INSTRUCTIONS TO FOLLOW:
Every line from the first in the listing below to the line containing "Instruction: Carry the" is to be repeated exactly, and no line past it.

SOURCE MATERIAL:
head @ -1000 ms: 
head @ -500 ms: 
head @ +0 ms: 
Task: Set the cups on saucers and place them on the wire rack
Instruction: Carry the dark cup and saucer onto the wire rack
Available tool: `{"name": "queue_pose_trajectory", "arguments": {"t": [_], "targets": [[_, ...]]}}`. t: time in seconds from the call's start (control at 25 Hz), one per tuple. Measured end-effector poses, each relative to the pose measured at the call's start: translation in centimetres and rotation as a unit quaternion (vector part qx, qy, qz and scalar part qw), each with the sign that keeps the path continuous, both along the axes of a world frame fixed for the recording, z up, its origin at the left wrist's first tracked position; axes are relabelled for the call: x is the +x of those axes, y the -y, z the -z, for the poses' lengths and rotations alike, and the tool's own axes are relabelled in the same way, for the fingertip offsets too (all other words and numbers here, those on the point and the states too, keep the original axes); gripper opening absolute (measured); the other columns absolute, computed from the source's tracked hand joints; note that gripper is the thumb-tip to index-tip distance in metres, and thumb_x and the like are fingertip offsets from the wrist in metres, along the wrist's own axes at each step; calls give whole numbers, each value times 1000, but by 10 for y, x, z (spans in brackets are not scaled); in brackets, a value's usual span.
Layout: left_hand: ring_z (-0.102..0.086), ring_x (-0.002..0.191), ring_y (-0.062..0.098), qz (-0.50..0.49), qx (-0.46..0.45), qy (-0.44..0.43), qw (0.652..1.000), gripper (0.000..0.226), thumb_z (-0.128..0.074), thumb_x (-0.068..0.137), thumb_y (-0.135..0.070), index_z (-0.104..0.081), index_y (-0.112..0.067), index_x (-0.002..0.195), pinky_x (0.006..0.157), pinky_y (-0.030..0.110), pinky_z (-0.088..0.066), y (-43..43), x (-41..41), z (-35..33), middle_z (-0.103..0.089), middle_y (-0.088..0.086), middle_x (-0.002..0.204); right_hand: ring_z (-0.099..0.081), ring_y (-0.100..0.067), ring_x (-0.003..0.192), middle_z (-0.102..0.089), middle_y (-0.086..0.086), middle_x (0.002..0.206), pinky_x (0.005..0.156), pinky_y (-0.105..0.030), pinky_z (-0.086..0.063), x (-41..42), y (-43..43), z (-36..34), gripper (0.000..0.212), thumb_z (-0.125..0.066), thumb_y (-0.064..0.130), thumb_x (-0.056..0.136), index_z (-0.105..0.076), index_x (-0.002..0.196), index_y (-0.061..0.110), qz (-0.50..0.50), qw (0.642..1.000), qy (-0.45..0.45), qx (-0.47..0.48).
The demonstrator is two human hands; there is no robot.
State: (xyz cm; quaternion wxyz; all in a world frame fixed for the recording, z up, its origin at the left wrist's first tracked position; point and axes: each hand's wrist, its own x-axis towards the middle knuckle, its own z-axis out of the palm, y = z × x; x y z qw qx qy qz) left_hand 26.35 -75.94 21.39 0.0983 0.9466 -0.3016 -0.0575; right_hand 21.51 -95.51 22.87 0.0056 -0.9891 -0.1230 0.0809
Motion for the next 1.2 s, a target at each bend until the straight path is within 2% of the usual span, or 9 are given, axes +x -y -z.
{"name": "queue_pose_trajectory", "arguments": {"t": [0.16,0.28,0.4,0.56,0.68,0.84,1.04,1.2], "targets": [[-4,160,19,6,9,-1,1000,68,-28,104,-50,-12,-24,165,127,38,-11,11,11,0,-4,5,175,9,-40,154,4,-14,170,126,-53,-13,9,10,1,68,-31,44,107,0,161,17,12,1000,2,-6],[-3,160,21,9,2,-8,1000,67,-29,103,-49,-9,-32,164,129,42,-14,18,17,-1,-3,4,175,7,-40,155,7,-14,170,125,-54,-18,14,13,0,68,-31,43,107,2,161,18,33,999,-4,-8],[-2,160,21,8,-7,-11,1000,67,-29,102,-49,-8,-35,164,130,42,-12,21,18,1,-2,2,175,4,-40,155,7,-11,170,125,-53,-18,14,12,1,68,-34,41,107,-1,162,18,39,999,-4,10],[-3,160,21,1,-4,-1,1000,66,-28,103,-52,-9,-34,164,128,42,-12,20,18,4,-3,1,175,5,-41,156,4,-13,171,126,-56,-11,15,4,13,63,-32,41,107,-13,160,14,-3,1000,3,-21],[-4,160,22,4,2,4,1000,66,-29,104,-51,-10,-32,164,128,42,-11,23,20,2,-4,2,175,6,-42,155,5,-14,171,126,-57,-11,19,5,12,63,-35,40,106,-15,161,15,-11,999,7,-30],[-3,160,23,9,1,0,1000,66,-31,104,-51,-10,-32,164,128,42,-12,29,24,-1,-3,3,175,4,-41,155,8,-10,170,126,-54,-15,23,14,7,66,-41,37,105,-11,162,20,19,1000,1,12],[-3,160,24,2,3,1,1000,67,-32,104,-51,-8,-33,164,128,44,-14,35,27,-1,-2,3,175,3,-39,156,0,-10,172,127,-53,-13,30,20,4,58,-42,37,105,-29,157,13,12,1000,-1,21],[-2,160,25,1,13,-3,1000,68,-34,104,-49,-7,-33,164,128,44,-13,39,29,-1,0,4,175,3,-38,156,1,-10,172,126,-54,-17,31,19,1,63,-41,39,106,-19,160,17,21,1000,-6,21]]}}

SOLUTION TO THIS PROBLEM:
head @ -1000 ms: 
head @ -500 ms: 
head @ +0 ms: 
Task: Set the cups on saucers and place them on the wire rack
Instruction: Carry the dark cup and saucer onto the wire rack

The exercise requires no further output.